These simple attempted acts of communication have a culminative effect. Despite being shorn of their context (most seem to refer to the everyday business of a hospital, but it could be any large institution), the memos and requests gently provoke an increasing desire to know the people that are the missing pieces of this puzzle, the embodied remainder of these micro narratives. How did Diane deal with the disappointment of failing to convince anyone to lead anything? Did the vulnerable bike get stolen? Did Steve ever find the problem in the heating, and who froze while he was fixing it? Were the lost mice really found in the lab fridge? Remaining consistently within this pedestrian dimension, Dear All demonstrates the simple desire for communication, for genuine contact, despite the institutional frames through which these simple acts must be mediated. As the piece continues, the performers begin to pass their cards to members of the audience – in this shared space it seems that everyone should have something to say. We all should want to reach out toward 'dear all', to make our own invitations and offerings toward community.

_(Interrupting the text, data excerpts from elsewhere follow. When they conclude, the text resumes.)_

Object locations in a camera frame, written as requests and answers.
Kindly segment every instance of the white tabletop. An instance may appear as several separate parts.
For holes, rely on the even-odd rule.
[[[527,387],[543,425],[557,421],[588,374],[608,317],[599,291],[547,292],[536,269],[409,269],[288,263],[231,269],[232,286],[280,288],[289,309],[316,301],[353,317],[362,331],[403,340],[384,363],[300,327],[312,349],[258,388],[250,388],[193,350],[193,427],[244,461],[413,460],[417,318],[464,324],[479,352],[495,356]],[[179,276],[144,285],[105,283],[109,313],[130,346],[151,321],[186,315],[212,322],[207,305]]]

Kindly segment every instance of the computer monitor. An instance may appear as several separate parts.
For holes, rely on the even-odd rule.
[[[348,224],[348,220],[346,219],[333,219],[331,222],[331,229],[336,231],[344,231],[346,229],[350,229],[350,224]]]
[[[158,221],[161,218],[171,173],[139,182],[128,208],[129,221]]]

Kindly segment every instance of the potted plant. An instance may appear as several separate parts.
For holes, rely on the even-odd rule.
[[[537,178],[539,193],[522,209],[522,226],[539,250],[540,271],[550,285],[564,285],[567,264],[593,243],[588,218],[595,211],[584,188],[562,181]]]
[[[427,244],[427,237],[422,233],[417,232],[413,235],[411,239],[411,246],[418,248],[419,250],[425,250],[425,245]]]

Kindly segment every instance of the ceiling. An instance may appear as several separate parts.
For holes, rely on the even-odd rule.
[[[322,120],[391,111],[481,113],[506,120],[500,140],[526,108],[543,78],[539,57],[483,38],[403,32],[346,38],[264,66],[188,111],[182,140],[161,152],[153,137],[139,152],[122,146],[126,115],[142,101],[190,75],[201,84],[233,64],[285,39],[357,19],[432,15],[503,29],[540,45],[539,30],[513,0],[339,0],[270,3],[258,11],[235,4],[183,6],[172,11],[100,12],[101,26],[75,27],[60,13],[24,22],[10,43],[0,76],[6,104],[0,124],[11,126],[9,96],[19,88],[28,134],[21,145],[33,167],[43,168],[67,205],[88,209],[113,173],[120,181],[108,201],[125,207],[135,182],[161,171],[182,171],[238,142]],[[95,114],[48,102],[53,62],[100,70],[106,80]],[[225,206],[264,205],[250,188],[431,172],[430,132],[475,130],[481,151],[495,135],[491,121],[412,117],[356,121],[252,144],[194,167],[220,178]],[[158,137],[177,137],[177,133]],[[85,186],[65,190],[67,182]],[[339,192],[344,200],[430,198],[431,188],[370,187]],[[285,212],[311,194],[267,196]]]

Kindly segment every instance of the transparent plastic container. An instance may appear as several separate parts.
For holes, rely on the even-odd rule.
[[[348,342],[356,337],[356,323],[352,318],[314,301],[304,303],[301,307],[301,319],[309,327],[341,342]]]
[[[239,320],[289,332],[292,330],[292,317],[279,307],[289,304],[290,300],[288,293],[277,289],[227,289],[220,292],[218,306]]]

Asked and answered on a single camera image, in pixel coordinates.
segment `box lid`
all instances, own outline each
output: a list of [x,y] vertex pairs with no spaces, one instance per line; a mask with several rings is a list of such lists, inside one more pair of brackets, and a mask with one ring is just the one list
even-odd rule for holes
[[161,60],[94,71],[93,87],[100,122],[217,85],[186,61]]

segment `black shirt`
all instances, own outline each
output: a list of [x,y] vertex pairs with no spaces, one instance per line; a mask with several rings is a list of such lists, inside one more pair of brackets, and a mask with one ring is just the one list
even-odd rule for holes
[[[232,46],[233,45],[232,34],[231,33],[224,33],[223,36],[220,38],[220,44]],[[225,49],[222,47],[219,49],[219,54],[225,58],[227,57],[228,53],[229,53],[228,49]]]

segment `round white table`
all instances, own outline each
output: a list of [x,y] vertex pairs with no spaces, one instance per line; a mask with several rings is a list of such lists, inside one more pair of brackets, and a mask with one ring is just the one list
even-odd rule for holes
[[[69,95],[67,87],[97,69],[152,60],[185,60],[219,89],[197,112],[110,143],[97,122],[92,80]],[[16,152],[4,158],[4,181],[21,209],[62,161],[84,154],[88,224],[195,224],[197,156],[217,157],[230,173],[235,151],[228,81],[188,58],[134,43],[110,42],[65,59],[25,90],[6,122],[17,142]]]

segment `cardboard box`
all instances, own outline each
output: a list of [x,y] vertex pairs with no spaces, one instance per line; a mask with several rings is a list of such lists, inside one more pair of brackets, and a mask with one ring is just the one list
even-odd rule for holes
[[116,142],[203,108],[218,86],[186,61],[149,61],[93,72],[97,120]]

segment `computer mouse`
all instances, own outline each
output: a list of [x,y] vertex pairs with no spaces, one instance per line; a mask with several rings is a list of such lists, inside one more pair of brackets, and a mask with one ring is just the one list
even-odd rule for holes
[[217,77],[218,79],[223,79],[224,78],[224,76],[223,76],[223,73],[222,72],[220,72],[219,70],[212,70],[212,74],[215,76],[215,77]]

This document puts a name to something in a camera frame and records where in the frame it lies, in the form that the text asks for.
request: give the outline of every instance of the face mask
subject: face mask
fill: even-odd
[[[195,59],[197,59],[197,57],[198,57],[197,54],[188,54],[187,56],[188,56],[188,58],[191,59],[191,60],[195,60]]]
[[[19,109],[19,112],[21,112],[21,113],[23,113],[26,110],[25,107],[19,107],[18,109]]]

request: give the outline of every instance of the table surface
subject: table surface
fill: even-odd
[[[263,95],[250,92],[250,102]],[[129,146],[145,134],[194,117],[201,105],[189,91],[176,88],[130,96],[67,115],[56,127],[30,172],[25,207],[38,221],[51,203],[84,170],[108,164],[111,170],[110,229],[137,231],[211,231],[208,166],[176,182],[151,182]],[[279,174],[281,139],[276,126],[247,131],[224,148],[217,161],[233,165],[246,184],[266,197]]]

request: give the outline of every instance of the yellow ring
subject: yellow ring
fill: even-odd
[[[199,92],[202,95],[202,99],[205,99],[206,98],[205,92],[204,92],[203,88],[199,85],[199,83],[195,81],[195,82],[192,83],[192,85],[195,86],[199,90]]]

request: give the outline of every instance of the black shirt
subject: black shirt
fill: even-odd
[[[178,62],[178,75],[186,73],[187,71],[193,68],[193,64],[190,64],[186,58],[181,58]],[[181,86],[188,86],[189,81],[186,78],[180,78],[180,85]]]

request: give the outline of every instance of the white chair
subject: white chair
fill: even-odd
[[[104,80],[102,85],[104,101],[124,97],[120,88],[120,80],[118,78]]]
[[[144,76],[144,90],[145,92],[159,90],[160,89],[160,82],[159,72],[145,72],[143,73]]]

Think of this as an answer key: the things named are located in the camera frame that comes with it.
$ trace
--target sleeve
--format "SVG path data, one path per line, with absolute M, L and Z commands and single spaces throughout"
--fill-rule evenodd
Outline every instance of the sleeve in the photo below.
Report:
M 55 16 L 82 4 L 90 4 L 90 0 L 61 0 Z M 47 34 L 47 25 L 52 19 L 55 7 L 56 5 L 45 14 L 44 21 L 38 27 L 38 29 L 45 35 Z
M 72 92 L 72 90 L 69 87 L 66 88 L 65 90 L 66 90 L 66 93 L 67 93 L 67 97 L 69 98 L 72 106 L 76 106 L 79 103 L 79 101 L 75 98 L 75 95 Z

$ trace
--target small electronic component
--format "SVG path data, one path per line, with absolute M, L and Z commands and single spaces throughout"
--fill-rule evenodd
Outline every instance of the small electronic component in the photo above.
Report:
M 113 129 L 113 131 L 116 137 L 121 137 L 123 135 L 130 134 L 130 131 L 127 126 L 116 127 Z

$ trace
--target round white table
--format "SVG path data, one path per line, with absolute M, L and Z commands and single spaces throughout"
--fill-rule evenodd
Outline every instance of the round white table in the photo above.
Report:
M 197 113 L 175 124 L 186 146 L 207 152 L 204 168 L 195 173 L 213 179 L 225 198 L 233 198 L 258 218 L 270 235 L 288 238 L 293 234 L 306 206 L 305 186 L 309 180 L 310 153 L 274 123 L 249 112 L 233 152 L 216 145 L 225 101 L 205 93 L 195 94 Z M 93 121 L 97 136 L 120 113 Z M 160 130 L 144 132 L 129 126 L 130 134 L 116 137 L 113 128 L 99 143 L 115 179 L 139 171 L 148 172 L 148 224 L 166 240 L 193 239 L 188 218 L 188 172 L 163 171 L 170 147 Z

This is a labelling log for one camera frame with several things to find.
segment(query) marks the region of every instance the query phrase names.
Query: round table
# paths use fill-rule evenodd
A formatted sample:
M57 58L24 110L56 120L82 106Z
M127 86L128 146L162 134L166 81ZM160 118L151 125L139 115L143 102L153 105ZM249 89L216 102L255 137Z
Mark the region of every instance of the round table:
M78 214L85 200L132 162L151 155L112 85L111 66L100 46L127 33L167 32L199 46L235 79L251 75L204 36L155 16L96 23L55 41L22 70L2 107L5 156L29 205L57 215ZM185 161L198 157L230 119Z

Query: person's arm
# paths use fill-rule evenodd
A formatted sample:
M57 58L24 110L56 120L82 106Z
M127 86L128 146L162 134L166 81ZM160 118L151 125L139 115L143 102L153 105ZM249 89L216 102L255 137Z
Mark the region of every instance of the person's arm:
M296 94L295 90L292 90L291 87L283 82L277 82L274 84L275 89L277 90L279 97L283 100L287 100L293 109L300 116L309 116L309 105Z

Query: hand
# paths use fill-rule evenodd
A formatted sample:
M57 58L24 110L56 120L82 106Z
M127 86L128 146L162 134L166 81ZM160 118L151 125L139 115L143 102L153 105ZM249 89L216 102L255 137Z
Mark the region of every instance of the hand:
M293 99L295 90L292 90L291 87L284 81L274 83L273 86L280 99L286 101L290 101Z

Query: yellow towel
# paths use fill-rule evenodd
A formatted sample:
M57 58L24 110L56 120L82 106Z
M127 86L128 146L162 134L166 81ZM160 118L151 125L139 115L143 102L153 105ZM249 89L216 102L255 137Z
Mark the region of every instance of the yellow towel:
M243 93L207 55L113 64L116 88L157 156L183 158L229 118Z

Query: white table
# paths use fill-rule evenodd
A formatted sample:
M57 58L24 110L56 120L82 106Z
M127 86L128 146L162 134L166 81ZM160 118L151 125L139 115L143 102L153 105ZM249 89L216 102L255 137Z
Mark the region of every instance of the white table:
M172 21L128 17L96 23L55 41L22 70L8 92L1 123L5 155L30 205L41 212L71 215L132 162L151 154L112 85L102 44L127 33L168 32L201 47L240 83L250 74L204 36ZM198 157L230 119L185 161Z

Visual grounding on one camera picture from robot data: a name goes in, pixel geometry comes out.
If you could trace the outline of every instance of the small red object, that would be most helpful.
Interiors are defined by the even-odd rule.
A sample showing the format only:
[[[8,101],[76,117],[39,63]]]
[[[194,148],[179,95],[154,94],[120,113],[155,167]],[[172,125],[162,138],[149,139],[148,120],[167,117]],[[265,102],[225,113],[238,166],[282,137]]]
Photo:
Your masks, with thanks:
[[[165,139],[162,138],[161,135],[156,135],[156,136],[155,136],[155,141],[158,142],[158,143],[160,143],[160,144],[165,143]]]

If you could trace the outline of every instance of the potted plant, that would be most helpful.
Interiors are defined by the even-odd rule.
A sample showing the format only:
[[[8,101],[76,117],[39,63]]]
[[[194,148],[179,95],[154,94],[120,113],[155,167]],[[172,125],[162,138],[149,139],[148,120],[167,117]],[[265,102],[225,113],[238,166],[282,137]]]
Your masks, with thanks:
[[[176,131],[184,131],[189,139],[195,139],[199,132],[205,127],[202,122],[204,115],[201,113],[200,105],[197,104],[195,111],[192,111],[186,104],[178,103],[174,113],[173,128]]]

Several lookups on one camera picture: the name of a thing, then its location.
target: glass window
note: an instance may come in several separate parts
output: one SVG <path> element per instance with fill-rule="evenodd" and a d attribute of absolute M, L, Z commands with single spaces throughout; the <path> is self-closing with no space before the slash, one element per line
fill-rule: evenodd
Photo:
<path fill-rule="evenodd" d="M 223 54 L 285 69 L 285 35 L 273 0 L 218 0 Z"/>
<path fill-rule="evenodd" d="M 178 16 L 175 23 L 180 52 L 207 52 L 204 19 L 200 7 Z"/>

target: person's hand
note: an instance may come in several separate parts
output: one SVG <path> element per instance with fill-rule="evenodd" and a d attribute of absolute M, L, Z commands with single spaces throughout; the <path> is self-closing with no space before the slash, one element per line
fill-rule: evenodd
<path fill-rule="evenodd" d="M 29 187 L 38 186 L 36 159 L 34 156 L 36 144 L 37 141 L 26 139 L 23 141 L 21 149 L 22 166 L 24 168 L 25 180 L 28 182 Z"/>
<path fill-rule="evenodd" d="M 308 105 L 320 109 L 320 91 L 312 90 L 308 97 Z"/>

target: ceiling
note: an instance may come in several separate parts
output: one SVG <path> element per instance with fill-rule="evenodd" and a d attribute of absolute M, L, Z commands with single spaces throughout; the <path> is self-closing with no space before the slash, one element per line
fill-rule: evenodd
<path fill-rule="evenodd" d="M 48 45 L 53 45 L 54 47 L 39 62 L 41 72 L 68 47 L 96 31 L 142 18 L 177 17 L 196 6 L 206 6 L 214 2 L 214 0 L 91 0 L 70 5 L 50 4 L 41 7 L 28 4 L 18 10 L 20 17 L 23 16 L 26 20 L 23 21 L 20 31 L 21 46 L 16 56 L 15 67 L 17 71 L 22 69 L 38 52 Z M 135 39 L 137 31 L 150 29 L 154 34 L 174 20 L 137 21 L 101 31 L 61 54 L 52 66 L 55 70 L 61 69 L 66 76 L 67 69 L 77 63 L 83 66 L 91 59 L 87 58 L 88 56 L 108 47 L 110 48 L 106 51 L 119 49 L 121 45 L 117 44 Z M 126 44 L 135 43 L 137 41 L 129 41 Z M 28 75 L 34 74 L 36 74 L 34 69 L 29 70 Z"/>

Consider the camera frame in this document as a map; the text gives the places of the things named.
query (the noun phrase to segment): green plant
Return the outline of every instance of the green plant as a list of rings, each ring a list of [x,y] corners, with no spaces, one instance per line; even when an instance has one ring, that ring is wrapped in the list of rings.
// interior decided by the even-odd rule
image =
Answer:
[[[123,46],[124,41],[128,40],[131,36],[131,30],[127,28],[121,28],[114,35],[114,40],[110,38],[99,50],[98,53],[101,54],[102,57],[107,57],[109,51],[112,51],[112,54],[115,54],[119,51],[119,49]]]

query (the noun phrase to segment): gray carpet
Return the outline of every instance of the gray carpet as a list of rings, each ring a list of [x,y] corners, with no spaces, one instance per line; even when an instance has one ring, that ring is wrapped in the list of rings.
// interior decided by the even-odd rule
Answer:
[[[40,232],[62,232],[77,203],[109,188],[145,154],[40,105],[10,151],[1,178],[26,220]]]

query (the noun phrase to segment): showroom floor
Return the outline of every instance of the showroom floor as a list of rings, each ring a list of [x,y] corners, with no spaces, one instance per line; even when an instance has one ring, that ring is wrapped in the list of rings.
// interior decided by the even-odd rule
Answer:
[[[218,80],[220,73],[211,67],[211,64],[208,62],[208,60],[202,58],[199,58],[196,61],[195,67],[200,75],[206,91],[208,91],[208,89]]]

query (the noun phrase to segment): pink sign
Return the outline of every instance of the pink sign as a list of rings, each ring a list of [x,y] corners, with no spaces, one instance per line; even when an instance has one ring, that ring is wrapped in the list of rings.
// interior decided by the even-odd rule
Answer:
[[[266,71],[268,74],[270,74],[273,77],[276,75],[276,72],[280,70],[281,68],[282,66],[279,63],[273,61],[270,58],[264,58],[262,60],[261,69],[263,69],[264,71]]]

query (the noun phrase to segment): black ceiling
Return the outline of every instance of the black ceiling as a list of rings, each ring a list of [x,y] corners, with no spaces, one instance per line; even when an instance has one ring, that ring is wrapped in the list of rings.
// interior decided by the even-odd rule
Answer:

The communications gradually begin to blur into each other, wires crossed in the institutional filter. Slowly, the memos mutate, confusions, distortions, and complications set in. But even in these often hilariously jumbled communication failures, the intimate human need and desire for communication is never lost. In its failure and collapse, this need to reach out is amplified – in the collapse of meaning the desire for meaning becomes ever more urgent, and ever more poignant. Each of us once was and now is one of the 'dear all'; intimately differentiated within a community of listeners, each of us addresses and seeks address in turn, makes an offer to be heard and a reciprocal offer to listen.

In the end, none of the substance of these communicative ghosts matter to us, and yet all of them touch deeply. As might be imagined, dear all, this is a rare feat indeed.